Officially, we are told, iNaturalist is intended for evidence that an organism was in a location, alive, within the last 130 years. But obviously there are exceptions: when I go to the “Taxonomy” tab for Subfamily Homininae, I see this:
Likewise, opening up the branch for “Ancestral and Modern Humans” gives me this:
Notice how many observations there are: 54 Australopithecines, 67 Homo erectus, 2 Flores Man, 135 Steinhem Man, and 30 Neanderthal. Now a few of these are pranks, but I just checked Homo erectus, and corrected the ID of 4 which were actually Homo sapiens; the rest are fossil skulls and stone tools. Legit observations – except that they do not fit the criterion of the organism being alive within the last 130 years.

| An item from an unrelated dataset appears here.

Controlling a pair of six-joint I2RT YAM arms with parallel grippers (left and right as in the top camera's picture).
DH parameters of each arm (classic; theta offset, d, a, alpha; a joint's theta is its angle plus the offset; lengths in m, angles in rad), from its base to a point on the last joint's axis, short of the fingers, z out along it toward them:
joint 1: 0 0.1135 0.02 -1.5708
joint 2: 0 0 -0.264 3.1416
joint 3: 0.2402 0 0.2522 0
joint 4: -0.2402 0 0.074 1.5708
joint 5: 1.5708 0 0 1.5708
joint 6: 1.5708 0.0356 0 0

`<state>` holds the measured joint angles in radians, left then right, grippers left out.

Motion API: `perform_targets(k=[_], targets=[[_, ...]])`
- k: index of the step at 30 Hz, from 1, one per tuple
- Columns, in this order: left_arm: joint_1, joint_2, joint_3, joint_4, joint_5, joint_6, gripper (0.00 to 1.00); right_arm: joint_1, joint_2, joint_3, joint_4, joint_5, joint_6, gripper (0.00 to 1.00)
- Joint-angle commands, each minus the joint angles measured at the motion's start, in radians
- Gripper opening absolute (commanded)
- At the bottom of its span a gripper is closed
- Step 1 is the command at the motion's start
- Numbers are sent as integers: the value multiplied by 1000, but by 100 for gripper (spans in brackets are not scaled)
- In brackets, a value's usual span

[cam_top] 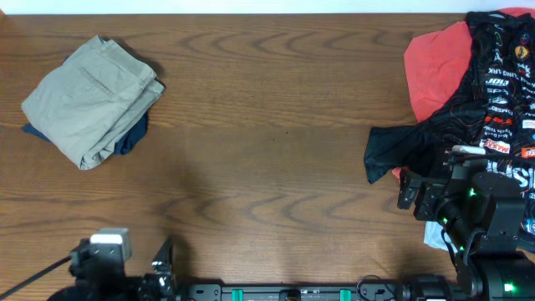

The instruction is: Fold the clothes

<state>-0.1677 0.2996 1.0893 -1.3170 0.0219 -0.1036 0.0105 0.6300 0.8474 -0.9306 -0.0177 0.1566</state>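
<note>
Folded khaki shorts [90, 99] lie at the far left on top of a folded navy garment [129, 138], of which only an edge shows. At the right edge sits a heap of unfolded clothes: a black printed jersey [501, 92], a red garment [435, 58] and a black cloth [397, 150] spilling toward the middle. My left gripper [161, 255] is drawn back at the near-left table edge, holding nothing that I can see. Near the bottom of the heap is my right gripper [410, 191]. Its jaws are too dark to read.
Brown wooden table [267, 167]. A light blue piece [433, 236] peeks out under the heap beside the right arm. A black rail [292, 293] runs along the near edge between the arm bases.
Both arms have pulled back to the near edge. The left gripper was beside the khaki stack and the right one at the black cloth. The clothes lie as before.
Both grippers were first on the khaki shorts in the middle of the table. Then the left one held their left edge while the right was over at the heap. Later the shorts lay on the navy garment at far left. Now both arms are withdrawn.
</note>
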Motion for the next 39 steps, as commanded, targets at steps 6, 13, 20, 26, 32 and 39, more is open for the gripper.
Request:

And yet many fossil taxa are not added. In Sequoioideae, only the one extant species of each genus is there.
Several weeks ago, I made a day trip to Calistoga, where I could have logged observations of two species of Sequoia – first, in Kortum Canyon, stands of Coast Redwood (Sequioa sempervirens); then, at the Petrified Forest, some spectacular old-growth Langdorf’s Redwoods (Sequoia langsdorfii). But of course, there is no taxon for Langsdorf’s Redwood.
How is it decided which fossil taxa to create? Is it by geologic timeline – Australopithecines are more recent than Langsdorf’s Redwoods? No, Australopithecus extends back to the Pliocene, the same epoch when the Petrified Forest was a living forest. Is it taxonomic relatedness to us? If so, where is the cutoff? Is it some other criterion?